Newestname002 · 30/09/2023 15:01

@Dodobirds

Sad the plans have gone astray but, sometimes, life just does just hit you in the face and you have then to sort out the problem with plan B.

Paying for his flights was a nice thing to offer but essential, major and expensive work on your home is more important to sort out this time.

I hope you can both get past this and it doesn't irretrievably ruin your friendship. 🌹

Dodobirds · 30/09/2023 15:20

caringcarer · 30/09/2023 14:52

I'd tell him I'd pay for the ticket when he can come for longer as 2 days its really not worth the ticket price. If he mentions these friends in Paris just say you will pay for his return ticket from Australia to the UK return. He can sort something out with friends in Paris another time when you are not paying.

I definitely don’t want to do this. I feel like he’s shown his true colours and shouldn’t have the benefit of hearing me suggest I want to spend more time with him!

OP posts:
caringcarer · 30/09/2023 15:25

Dodobirds · 30/09/2023 15:20

I definitely don’t want to do this. I feel like he’s shown his true colours and shouldn’t have the benefit of hearing me suggest I want to spend more time with him!

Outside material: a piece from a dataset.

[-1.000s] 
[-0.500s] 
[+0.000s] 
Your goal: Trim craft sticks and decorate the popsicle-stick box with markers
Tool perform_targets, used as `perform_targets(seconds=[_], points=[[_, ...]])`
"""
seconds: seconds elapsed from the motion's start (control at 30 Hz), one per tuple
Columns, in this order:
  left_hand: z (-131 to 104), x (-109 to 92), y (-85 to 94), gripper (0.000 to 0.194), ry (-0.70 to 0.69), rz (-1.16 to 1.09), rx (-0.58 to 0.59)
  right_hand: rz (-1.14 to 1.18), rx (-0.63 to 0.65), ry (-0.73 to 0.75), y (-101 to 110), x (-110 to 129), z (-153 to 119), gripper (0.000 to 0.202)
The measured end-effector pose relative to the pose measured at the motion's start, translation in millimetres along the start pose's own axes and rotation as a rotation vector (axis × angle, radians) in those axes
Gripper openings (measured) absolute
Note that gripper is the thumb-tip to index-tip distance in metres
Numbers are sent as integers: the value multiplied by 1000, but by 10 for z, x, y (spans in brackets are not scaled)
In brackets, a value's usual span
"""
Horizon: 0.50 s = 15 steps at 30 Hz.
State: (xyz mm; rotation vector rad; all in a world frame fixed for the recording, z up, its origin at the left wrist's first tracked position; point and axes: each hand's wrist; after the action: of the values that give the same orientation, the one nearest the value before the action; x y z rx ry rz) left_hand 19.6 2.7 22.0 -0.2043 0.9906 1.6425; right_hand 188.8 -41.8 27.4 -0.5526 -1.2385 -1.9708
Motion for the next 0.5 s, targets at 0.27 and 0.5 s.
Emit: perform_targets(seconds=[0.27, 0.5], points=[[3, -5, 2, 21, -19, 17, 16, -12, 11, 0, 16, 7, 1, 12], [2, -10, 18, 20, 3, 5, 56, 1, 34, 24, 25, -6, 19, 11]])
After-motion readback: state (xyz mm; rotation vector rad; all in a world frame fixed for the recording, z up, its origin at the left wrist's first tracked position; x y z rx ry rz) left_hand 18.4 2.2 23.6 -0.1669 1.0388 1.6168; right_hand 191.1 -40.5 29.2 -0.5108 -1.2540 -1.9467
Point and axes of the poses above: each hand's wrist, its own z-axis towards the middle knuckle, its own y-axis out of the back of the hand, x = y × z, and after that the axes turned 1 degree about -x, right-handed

Surely nobody travels from Australia to UK for 2 days just to visit a friend? It's ridiculous for him to suggest it.

Andylion · 30/09/2023 15:31

Ffsnotaconference · 30/09/2023 12:21

This is so weird.

You say it’s like he is a prostitute. But you were fine with it when it’s was for 2 weeks visit. Now it’s not worth it as it’s for 2 days.

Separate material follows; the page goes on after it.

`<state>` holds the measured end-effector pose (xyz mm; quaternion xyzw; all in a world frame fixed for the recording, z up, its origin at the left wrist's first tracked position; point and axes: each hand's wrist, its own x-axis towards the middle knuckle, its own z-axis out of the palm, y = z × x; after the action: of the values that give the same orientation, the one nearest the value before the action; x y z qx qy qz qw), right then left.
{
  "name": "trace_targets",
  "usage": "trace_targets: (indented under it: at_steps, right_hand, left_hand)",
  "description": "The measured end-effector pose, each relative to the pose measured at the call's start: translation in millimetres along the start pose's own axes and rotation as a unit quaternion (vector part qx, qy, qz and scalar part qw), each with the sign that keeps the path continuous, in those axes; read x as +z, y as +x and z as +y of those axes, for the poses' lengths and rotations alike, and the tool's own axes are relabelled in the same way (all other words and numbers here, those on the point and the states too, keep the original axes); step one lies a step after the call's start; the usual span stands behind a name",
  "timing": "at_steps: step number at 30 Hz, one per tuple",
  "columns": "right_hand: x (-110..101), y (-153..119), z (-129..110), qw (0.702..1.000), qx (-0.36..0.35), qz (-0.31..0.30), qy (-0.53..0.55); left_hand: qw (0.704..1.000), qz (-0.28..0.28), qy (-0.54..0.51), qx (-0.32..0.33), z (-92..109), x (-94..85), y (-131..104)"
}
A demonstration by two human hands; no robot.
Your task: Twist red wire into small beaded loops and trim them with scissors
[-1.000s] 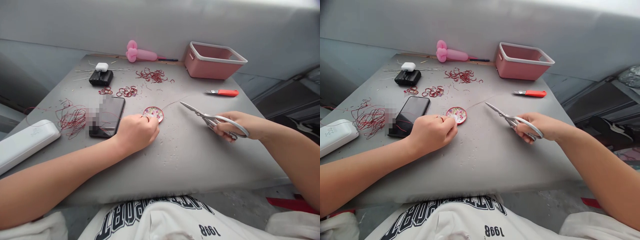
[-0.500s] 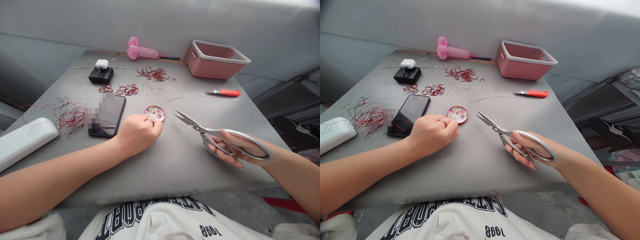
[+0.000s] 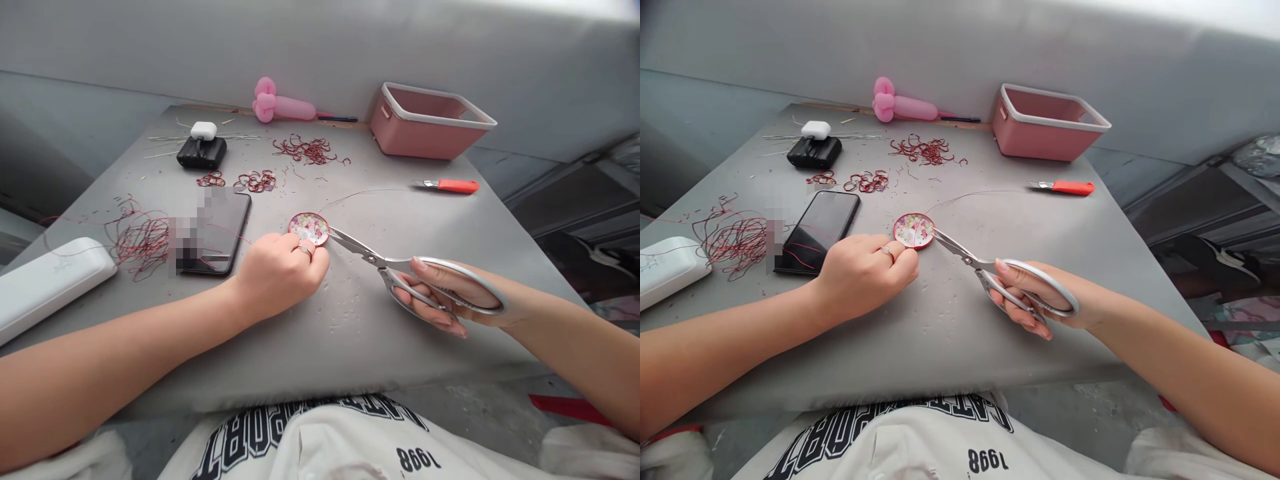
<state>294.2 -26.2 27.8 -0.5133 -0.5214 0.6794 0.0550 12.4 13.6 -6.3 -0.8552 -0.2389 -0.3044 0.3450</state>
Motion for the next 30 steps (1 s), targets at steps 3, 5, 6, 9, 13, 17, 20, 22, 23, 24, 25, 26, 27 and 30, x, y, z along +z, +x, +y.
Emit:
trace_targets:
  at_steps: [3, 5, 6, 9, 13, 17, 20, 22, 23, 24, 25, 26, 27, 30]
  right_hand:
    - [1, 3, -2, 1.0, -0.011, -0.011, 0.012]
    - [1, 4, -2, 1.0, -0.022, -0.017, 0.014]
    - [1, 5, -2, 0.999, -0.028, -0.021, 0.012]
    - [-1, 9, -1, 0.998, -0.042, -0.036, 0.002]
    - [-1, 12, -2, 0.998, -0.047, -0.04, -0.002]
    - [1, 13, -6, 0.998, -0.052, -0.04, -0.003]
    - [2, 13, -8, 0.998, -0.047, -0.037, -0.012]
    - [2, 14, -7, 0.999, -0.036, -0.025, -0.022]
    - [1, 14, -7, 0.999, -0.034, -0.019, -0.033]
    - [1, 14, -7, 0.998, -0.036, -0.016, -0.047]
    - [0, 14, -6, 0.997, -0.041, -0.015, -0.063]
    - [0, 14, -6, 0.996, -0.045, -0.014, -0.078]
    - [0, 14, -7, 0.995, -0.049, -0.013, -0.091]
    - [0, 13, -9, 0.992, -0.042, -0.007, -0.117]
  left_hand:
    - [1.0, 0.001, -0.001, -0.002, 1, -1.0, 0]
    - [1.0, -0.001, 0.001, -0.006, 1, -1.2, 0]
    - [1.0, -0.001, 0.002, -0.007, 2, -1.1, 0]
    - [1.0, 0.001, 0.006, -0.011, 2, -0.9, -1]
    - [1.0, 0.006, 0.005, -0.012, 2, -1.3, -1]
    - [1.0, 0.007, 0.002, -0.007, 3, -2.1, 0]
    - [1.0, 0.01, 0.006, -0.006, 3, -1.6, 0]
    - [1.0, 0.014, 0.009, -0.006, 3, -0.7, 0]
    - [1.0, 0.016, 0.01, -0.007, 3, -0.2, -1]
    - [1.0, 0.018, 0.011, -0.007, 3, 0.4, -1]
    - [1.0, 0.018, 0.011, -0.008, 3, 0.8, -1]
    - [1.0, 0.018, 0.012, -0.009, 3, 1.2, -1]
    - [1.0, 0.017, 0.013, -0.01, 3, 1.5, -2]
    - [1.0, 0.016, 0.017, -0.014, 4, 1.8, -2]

Its casual. You are having a bit of fun, when you offered you were under no illusion he was coming to see you for anymore than some fun.

I don’t think you are unreasonable to not pay. You can’t afford it. But is a bit ridiculous to talk about how he is acting like a prostitute. You are clearly acting like a punter. So I don’t think you can judge him.

You were fine with it when it was 2 weeks of casual fun. Now you don’t think it’s value for money so don’t want to.

I agree with this. I think it’s bizarre that OP offered to pay in the first place.

Puzzledandpissedoff · 30/09/2023 15:34

I feel like he’s shown his true colours and shouldn’t have the benefit of hearing me suggest I want to spend more time with him!

And you're absolutely right, OP

I guess the good news is that you found out about his plans before the trip and while you could still pull back, because otherwise he might well have spent a couple of days with you then announced he was off

A bit ssilly of him to give it away really, but perhaps he feels he's SO amazing that you'd have gladly paid anyway?

Mirabai · 30/09/2023 15:41

Dodobirds · 30/09/2023 15:20

I definitely don’t want to do this. I feel like he’s shown his true colours and shouldn’t have the benefit of hearing me suggest I want to spend more time with him!

Absolutely. I

Mrsgreen100 · 30/09/2023 15:44

Don’t pay anyone for visiting you
its not ok
NO No

Autumnleaves89 · 30/09/2023 19:50

OP, what was his response when you said you wouldn’t be paying?